Ангелы отнюдь не столь могущественны, как их представляют. Во многом люди сильнее ангелов, так же как их мир сильнее тонкого мира. Но Ангел никогда не станет разрывать сущее, он будет скользить в том или ином потоке, проникая в нужное русло или осторожно поворачивая избранную линию вероятностей по заданному пути.
Маринка не успела узнать, как это делается. Интуиция и врожденное понимание есть и у людей, и у ангелов, но и учиться должны и те, и другие.
Старушка несла сумку и бидон. Маленькая старушка, уютная - таких бабушек любят внуки, такие бабушки пекут пироги с вареньем и готовят восхитительную сладкую кашу. Маринка не знала про кашу и пироги, но поймала само ощущение необыкновенного тепла и любви.
А сумка покачивалась в такт неровным шаркающим шагам, нетяжелая сумка, но неудобная, сплетенная из полупрозрачных волокон, и торчал из сумки веселый батон, рыжий, задравший нос к небу.

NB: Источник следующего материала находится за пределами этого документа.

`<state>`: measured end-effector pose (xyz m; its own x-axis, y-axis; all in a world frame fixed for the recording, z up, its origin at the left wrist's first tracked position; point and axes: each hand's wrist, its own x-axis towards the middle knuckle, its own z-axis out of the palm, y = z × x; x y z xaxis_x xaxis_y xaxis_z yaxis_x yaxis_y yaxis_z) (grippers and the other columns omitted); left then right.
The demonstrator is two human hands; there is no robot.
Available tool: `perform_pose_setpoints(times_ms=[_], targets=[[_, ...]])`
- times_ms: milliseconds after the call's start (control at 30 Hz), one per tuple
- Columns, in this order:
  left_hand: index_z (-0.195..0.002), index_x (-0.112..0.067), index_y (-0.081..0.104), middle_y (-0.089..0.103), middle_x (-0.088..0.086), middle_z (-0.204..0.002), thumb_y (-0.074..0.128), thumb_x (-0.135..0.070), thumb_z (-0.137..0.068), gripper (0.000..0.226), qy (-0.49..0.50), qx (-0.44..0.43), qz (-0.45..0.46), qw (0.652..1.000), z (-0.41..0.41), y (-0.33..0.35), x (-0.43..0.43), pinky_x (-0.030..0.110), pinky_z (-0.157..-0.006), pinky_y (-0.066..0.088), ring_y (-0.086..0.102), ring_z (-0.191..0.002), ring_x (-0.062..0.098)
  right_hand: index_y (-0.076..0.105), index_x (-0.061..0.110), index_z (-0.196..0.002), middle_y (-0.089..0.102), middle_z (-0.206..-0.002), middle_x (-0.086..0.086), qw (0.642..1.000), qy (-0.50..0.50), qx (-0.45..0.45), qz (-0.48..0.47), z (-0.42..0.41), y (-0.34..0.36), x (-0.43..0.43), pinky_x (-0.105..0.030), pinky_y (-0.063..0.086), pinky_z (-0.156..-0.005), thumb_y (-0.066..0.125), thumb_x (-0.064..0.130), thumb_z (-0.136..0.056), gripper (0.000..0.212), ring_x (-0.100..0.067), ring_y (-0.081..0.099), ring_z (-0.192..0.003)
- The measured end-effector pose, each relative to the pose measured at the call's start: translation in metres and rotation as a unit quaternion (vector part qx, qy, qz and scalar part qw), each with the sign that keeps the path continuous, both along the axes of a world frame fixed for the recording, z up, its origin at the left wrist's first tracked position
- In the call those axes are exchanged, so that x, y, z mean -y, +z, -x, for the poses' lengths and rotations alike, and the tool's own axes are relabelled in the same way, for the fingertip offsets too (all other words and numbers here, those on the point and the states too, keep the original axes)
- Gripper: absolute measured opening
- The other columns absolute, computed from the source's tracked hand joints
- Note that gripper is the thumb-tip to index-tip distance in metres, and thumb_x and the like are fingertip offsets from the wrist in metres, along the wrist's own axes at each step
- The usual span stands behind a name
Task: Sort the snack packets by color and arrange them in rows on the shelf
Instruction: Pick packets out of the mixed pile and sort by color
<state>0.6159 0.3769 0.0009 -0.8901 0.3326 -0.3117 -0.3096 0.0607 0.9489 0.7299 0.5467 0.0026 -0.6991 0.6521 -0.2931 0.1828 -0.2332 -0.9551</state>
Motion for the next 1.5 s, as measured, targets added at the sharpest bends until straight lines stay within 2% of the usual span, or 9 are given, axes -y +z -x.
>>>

Маринка, уловив исходящую от старушки мелодию любви, пристроилась неподалеку, следуя за ней почти невольно, как листик плывет в бурном потоке. Вероятно, листик так же наслаждается течением, стремительными водоворотами и переливами бликов на быстрой воде, как ангелы - движением чистой души.

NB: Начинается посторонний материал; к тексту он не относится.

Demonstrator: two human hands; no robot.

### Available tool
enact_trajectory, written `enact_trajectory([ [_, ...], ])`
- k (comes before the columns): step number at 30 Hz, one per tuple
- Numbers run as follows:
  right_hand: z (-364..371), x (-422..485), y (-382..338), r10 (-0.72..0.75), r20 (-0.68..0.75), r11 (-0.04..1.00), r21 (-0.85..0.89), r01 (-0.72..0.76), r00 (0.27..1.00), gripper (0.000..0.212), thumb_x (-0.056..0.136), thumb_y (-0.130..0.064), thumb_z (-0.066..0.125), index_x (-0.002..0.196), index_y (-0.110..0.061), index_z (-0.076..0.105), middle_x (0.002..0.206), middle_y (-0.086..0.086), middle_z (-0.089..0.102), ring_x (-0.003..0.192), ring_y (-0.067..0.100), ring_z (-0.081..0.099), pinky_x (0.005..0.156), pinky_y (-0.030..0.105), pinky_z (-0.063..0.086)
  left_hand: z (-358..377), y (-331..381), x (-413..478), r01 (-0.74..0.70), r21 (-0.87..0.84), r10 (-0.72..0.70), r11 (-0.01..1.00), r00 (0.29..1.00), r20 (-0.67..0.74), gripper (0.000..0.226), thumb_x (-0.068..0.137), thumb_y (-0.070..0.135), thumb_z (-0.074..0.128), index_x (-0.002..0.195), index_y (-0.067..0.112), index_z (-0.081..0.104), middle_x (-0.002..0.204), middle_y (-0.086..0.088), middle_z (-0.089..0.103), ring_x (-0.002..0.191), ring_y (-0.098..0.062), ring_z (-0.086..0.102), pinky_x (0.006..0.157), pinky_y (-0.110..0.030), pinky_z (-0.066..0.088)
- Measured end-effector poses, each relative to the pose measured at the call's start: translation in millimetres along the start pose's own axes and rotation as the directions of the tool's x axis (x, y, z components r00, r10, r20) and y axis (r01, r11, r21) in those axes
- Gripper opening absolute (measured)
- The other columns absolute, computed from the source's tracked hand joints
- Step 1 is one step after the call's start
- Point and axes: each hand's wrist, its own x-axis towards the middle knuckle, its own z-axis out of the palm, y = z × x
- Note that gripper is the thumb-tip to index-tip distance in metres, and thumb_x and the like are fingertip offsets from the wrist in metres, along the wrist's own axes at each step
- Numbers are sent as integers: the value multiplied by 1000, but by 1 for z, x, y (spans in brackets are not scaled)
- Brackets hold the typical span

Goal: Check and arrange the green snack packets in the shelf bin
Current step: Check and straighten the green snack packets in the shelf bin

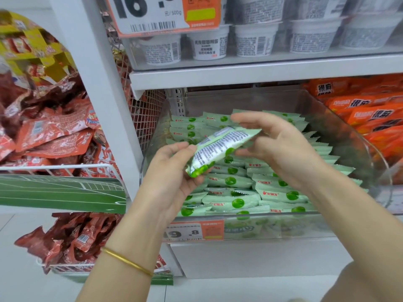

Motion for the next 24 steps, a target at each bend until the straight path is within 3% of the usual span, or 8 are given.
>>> enact_trajectory([
  [3,3,-1,0,-128,56,926,-351,140,990,35,69,-9,76,98,-27,69,118,-12,59,105,-1,57,86,17,47,-1,0,2,18,51,-17,999,1000,-19,29,95,10,52,122,2,48,77,-9,65,49,-9,60,39,-17,43],
  [7,8,4,2,-332,-36,823,-499,271,943,22,74,-10,74,83,-27,66,102,-21,60,94,-9,56,79,6,40,1,7,7,4,41,-3,999,1000,-18,29,100,22,43,118,1,49,78,-8,67,47,-12,60,38,-20,44],
  [9,10,8,3,-381,-117,822,-496,279,917,22,80,-13,71,90,-32,64,91,-30,64,88,-11,59,75,6,43,-1,7,15,-130,264,156,956,985,-78,23,102,26,35,113,10,47,87,-5,66,50,-13,60,43,-22,47],
  [10,11,10,2,-394,-157,824,-496,273,905,24,82,-16,69,92,-37,62,87,-34,63,85,-11,60,73,7,46,-4,5,21,-227,474,303,851,949,-89,20,102,24,34,113,13,47,91,-4,64,57,-13,61,51,-24,50],
  [12,12,16,4,-357,-220,858,-462,225,908,26,86,-18,66,92,-42,59,90,-30,64,84,-3,64,69,18,55,-11,0,31,-346,810,547,473,836,38,24,98,13,37,115,14,53,106,-8,62,88,-18,62,81,-26,49],
  [15,15,30,11,-298,-239,844,-519,138,924,11,86,-20,65,93,-28,63,91,-9,68,78,13,67,62,36,59,-15,-12,45,-344,936,538,81,805,249,30,93,4,40,117,3,58,130,-15,50,117,-29,47,104,-34,36],
  [19,29,51,16,-376,-143,665,-730,159,916,23,86,-25,65,95,-4,61,83,11,67,75,28,62,67,42,50,-11,-20,51,-238,963,315,-126,911,266,35,98,24,32,115,3,55,135,-17,44,121,-33,42,104,-40,32],
  [24,50,74,9,-314,25,410,-898,159,949,23,91,-29,58,107,-13,58,95,8,65,86,30,59,68,36,47,-11,-24,46,-187,950,235,-251,940,247,48,100,32,24,137,4,38,151,-17,26,135,-31,30,114,-37,16],
])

А у Маринки еще не было опыта подобных встреч, и она чуть не прозевала момент, когда со стороны в музыку вкралась помеха.
Маринка увидела иным зрением, как из-за угла выворачивает машина, и как замешкавшаяся старушка неуверенно вступает на проезжую часть, хотя светофор собирался уже сменить цвет с зеленого на красный. Линия встреч соединила двоих - старушку и автомобиль, и Маринке не нужно было особого опыта, чтобы это понять.
Она с усилием оторвалась от потока нежности, влекущего ее за старой женщиной, и кинулась наперерез машине.
Непредвиденное движение заставило старушку замереть, а потом вскрикнуть, выронив сумку, и веселый батон чиркнул носом по пыли.
А Маринке стало больно - впервые в жизни, и сама она удивилась, и боль была удивленной, словно растерявшейся, что ей пришлось встретиться с ангелом.
Тротуар был жестким и пыльным, а потом ощущение пыли и жесткости пропало, и стало светлее, чем было, и краски показались гораздо ярче. Маринка пошевелилась и отряхнулась уже успевшим стать привычным движением.
Мальчишка-подросток с раскосыми черными глазами смотрел на нее, прислонившись к столбу, и на его лице не было ни испуга, ни удивления.
- Здравствуй, Старший, - она подошла к мальчишке, чувствуя себя немного неуверенно. Тот прикусил соломинку, совсем человеческим жестом поправил потрепанную зеленую куртку.
- Понравилось на земле?
- Трудно. И так много всего...лишнего. Но мне будет не хватать этого мира, он красивый по-своему.
- Вернешься.
Поднял ее на руки.
- Пора.
- Жаль, что я не могу принимать человеческий облик... - вздохнула Маринка, прижимаясь боком к зеленому полотну куртки. Невидимые, они все еще оставались в мире вещественном, и куртка была почти настоящей.
- Подрастешь - сможешь. - Мальчишка отбросил соломинку, и та полетела вниз плавно, невероятно медленно, падая из "почти-земного" пространства на обычный асфальт.
Шагнул вперед, и для двоих земля кончилась.
А старушка причитала над сбитой кошкой:
- Смотри-ка, черненькая, совсем как моя Матильда! Ах ты, Господи, как же тебя!? Бедняжка!